▶ [ACTIVITY]
Where does the word "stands" show up in the data? Please find each such line and copy it.
[Opening DATA section]
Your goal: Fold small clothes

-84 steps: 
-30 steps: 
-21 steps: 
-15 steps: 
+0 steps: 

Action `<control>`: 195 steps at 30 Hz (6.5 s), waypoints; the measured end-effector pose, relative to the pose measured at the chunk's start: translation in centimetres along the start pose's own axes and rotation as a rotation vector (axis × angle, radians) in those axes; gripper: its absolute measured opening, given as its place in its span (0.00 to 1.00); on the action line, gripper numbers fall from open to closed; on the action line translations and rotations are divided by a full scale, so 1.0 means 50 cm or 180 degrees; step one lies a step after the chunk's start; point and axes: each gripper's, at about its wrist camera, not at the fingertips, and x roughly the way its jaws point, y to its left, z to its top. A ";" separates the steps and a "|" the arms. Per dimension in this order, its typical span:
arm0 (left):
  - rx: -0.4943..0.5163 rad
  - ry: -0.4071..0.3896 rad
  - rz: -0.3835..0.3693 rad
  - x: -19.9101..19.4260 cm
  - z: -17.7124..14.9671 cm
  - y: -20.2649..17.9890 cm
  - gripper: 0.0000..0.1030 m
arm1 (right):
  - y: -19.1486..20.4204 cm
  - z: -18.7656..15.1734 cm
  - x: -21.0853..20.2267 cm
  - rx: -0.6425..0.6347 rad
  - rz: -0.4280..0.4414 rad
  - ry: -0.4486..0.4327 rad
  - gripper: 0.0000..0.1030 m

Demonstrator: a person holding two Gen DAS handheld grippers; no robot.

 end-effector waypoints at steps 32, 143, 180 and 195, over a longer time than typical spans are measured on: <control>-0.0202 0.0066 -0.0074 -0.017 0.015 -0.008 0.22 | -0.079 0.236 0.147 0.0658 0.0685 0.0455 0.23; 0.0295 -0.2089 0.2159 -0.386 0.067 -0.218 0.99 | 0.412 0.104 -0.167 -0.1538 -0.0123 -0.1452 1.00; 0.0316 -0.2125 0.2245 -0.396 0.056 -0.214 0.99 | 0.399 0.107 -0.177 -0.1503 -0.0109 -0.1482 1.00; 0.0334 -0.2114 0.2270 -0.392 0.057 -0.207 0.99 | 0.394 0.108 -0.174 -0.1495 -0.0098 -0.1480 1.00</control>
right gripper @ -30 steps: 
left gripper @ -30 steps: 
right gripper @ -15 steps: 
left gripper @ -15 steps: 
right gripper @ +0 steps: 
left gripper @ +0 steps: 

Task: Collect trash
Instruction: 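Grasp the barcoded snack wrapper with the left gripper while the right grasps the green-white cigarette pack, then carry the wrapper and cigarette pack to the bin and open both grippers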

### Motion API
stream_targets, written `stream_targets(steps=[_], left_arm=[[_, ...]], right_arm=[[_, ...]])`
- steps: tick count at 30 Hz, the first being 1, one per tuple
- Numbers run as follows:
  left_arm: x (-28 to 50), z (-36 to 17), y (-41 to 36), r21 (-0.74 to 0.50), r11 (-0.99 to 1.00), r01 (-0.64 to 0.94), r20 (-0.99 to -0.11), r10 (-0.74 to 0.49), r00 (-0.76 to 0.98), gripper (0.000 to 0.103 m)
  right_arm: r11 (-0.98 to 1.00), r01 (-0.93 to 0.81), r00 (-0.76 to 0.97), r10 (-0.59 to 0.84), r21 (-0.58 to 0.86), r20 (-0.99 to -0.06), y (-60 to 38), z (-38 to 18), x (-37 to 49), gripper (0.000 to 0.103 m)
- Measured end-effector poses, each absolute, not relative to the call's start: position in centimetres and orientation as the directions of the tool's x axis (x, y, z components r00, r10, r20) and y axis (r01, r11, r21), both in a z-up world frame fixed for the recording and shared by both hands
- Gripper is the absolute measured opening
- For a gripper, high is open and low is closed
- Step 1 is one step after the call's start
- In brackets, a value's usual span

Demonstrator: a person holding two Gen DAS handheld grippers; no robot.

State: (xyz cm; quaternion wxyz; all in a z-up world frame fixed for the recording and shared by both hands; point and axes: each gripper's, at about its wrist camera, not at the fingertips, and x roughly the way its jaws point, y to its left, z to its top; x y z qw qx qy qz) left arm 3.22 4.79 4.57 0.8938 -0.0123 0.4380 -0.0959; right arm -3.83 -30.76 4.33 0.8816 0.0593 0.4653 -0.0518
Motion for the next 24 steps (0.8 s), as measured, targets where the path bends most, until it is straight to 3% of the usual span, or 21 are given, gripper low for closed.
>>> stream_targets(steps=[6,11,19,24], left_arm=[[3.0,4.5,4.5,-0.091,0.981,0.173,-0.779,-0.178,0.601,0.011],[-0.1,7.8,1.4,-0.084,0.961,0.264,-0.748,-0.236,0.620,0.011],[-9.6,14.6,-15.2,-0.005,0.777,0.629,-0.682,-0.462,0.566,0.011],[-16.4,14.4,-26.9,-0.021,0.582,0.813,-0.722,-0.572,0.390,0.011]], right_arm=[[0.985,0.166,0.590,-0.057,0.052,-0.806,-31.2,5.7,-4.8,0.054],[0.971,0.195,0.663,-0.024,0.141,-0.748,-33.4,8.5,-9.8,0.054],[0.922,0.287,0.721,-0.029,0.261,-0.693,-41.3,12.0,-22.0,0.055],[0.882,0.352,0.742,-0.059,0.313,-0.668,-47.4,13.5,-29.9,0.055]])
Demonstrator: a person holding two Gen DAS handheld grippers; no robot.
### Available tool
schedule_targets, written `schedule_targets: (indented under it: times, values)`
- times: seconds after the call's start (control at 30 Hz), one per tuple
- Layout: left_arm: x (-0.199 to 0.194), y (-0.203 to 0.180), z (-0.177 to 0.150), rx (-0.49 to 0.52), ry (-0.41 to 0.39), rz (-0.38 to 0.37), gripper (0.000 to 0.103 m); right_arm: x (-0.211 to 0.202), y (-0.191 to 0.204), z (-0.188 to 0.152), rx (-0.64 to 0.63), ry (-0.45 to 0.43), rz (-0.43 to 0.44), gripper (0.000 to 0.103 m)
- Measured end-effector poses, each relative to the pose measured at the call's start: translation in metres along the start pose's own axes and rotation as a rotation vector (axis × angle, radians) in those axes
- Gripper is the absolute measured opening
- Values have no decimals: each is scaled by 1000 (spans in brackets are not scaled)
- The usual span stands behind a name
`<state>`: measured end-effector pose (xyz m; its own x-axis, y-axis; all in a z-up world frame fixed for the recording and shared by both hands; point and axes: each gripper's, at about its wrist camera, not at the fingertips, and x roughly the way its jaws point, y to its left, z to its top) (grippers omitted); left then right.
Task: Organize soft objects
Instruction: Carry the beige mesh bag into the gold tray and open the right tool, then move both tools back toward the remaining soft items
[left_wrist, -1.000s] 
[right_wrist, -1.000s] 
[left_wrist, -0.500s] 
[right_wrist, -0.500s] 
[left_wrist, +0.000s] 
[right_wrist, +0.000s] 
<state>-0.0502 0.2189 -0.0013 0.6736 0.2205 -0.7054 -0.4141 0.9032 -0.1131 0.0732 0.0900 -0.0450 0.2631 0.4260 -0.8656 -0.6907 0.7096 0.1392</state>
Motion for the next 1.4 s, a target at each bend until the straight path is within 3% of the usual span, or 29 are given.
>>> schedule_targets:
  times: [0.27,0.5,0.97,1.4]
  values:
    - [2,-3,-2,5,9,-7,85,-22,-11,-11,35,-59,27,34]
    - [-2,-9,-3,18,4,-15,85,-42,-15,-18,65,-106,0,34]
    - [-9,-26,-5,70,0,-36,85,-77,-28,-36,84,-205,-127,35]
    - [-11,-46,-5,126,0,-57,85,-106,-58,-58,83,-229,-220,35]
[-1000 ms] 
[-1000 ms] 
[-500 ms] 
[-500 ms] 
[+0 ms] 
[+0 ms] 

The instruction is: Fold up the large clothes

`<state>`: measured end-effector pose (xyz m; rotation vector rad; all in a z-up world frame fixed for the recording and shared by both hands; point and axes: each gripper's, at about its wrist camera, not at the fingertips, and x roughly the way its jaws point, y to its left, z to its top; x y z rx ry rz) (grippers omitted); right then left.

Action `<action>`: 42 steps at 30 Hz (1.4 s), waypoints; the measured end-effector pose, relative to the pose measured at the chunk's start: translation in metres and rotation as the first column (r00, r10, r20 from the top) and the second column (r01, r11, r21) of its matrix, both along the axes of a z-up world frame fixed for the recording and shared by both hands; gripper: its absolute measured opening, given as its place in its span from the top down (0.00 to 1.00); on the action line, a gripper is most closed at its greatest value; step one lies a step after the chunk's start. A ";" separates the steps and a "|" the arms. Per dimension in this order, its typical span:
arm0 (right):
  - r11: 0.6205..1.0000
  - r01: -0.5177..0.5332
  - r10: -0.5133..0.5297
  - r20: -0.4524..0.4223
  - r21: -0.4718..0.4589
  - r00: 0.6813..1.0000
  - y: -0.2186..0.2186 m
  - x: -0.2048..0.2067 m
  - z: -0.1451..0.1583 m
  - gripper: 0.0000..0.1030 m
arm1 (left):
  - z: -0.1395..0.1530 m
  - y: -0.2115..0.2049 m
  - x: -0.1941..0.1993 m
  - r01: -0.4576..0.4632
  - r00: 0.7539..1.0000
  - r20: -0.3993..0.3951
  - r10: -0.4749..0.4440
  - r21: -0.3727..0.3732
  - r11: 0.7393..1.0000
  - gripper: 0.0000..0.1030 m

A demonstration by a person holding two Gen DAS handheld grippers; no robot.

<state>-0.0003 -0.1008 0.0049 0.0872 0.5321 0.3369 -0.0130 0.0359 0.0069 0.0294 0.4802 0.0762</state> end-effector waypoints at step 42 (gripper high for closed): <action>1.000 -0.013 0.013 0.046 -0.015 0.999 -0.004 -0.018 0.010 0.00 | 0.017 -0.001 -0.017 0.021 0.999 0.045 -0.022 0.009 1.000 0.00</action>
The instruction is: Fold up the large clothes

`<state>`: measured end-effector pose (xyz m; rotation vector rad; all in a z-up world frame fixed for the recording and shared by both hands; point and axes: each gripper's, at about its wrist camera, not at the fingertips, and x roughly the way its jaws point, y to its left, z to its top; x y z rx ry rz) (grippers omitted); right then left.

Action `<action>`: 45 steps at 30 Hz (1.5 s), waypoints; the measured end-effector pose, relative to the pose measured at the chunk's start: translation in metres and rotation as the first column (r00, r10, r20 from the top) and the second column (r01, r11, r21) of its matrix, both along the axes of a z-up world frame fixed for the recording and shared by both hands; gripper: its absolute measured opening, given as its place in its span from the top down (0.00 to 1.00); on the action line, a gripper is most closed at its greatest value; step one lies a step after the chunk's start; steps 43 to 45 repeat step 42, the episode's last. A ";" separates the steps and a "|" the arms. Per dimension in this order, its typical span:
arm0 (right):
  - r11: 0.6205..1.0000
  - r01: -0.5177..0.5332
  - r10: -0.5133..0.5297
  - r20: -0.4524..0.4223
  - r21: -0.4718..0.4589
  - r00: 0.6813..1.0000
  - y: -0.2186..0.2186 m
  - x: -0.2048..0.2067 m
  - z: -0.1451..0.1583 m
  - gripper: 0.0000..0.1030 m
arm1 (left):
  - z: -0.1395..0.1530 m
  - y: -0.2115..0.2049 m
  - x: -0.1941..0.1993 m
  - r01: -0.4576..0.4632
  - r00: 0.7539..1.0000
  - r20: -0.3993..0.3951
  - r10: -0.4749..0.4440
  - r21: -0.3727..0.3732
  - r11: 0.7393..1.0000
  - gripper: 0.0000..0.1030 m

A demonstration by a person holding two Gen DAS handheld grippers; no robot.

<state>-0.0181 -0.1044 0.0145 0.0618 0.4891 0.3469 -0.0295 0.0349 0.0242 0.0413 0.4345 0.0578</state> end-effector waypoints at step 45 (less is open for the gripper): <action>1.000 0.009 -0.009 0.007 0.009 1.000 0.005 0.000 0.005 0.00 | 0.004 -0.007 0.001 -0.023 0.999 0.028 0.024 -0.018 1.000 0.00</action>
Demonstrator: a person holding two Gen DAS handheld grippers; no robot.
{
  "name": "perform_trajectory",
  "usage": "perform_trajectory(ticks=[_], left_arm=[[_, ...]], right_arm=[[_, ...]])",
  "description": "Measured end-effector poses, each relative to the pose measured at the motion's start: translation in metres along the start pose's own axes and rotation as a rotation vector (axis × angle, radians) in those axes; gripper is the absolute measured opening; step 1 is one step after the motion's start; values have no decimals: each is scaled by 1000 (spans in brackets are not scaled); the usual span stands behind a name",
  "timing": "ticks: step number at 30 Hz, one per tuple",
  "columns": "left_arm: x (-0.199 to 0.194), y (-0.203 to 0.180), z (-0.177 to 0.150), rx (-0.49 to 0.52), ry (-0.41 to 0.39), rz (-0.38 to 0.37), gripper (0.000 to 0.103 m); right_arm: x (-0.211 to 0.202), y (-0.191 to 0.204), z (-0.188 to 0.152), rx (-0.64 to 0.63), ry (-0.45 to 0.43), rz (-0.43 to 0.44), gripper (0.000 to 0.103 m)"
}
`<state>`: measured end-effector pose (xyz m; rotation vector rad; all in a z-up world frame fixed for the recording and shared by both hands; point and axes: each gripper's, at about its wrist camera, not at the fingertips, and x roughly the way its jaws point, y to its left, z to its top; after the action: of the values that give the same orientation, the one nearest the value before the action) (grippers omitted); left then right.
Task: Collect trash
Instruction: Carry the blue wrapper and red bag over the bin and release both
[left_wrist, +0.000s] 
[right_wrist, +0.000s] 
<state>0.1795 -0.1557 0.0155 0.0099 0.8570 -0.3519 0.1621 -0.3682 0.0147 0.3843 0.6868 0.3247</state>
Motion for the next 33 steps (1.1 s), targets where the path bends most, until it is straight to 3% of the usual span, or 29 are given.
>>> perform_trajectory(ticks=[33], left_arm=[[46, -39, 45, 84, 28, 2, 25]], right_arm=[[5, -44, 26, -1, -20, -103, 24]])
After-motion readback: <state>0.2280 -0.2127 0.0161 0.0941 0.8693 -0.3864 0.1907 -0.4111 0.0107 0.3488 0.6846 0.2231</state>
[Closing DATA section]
▶ [SOLUTION]
- The usual span stands behind a name
  "description": "Measured end-effector poses, each relative to the pose measured at the motion's start: translation in metres along the start pose's own axes and rotation as a rotation vector (axis × angle, radians) in those axes; gripper is the absolute measured opening; step 1 is one step after the motion's start; values have no decimals: each is scaled by 1000 (spans in brackets are not scaled); the usual span stands behind a name",

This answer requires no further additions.